The next summary of the LIDC Congress 2025 in Vienna concerns the panel on ‘Dark Patterns’ as manipulative digital design practices with the question: ‘Old legal issues in a new style or a need for further regulation?’.
	Barbara Kuchar as chair explained in her introduction that the topic reflects the central tension between innovation and manipulation in the digital world. The key questions are whether these are actually new challenges or merely familiar unfair business practices in a modern form and, if the latter is true, why combating them remains so difficult in practice.
	Matthias Hofer kicked things off with an overview of the concept of dark patterns and the relevant case law. Using decisions from Planet49 (ECJ C-673/17) to current proceedings against platforms such as Temu and Eventim he illustrated the increasing importance of manipulative online designs in the European and international enforcement context.
	Dr. Christian Handig - Mitarbeiter:in - WKO provided an overview of the existing EU legal framework in relation to dark patterns. He stated that the Unfair Commercial Practices Directive (UCPD) already provides a solid foundation for combating manipulative design practices. Supplementary regulations can be found in particular in the Digital Services Act (DSA), the Digital Markets Act (DMA), Directive (EU) 2023/2673 on the distance marketing of financial services, the Artificial Intelligence Act (AI Act) and the Data Act. Referring to the ECJ ruling in case Compass Banca (ECJ C-646/22), he emphasised that even averagely informed and attentive consumers can be impaired in their freedom of choice by cognitive biases.
	Susanne Augenhofer then presented the systematic and legal policy developments at European level. She reflected that the multitude of parallel regulations made it difficult to achieve a coherent understanding and significantly hampered enforcement. The European Commission's current ‘Digital Fairness Check’ and the planned ‘Fairness Act’ therefore aim to better integrate existing legal acts.

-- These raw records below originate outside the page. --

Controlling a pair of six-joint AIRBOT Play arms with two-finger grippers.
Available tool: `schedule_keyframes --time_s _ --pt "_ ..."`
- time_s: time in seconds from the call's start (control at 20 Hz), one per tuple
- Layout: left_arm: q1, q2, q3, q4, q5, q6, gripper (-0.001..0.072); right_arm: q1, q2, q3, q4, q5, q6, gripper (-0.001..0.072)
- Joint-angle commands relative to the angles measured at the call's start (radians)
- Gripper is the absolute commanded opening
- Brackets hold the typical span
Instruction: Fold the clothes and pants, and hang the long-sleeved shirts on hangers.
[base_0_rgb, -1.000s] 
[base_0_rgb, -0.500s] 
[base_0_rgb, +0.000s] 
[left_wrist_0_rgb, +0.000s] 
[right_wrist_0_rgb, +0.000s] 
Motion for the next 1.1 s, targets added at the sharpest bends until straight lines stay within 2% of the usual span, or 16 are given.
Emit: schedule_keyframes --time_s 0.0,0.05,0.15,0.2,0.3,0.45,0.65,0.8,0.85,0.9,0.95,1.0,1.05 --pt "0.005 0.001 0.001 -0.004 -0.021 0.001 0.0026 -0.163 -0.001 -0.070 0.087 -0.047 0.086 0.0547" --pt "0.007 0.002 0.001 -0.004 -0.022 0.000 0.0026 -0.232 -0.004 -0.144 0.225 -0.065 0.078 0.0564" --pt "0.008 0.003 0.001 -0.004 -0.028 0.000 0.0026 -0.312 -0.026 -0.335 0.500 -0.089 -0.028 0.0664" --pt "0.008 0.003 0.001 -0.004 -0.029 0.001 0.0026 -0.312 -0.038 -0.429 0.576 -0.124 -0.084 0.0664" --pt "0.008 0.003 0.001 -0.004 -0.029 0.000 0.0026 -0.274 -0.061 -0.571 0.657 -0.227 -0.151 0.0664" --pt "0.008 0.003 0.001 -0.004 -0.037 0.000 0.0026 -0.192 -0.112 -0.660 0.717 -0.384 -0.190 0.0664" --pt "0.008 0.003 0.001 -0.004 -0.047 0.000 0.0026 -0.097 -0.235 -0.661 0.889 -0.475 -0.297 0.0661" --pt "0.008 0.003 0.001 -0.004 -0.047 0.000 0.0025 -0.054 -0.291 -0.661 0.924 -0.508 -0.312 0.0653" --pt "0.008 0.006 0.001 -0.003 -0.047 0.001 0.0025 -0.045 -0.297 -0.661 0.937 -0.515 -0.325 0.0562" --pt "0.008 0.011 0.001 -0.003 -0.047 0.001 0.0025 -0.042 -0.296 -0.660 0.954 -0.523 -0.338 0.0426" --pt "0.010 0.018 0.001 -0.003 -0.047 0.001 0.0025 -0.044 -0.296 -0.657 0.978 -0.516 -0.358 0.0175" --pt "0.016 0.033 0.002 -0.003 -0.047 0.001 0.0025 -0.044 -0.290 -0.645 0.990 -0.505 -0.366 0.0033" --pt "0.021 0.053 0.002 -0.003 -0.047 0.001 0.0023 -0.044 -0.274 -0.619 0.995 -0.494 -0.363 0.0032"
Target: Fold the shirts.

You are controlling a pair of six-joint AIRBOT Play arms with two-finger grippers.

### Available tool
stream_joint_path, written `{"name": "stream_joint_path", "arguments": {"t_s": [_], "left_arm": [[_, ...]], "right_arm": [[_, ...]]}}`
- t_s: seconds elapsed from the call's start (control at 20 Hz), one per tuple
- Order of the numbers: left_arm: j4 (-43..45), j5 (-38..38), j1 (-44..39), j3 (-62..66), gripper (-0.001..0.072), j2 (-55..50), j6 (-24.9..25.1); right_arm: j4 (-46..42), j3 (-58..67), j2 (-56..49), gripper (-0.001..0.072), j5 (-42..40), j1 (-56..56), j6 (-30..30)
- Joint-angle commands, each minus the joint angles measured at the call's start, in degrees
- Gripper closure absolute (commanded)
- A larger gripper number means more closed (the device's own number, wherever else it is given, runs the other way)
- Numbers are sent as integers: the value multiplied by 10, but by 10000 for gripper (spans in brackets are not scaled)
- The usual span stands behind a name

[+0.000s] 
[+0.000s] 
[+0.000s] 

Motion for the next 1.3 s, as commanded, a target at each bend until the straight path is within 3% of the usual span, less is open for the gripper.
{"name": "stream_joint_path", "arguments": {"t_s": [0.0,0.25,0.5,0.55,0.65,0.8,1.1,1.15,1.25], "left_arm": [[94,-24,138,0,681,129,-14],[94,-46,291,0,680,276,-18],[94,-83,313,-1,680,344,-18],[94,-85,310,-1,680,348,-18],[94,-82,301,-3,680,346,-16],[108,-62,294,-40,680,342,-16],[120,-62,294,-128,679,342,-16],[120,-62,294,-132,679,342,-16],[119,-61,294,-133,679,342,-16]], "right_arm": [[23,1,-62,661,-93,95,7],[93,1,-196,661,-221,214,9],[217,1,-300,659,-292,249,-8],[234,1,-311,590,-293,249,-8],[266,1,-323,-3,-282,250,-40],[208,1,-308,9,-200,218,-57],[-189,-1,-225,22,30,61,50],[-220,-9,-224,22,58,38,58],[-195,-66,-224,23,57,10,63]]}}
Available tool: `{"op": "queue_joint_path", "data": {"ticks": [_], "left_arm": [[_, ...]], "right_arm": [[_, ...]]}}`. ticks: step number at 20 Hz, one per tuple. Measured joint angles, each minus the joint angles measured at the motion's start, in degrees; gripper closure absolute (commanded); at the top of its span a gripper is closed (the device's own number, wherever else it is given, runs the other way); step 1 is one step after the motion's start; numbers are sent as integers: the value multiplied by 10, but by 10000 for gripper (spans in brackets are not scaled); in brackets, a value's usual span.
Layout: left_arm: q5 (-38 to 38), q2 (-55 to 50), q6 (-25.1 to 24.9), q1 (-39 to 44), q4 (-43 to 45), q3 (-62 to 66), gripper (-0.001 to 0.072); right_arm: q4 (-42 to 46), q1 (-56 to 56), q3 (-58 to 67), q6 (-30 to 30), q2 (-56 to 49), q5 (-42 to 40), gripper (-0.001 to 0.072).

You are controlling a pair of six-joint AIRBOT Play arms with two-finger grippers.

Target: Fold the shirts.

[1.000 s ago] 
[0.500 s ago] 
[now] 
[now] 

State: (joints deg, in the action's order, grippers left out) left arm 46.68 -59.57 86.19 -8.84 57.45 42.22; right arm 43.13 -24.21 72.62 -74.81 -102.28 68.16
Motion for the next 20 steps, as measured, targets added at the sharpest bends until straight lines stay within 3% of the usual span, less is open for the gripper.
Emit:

She argued that the focus should be less on new laws and more on effective interpretation, consistent application and consistent enforcement of existing regulations.
	Francis (Chen) Yang Yang supplemented the overview by presenting the Asian and in particular Chinese perspective. He pointed out that in these legal systems, the fight against manipulative online designs is also increasingly becoming a focus of attention especially in connection with e-commerce and data protection and used practical case studies to explain court practice in China, for example that making it impossible to delete an app has been recognised as an inadmissible practice.
	This discussion was concluded by asking the audience who agreed with the panel's view that although no new legislation was needed, guidelines for combating dark patterns would be helpful for more effective enforcement.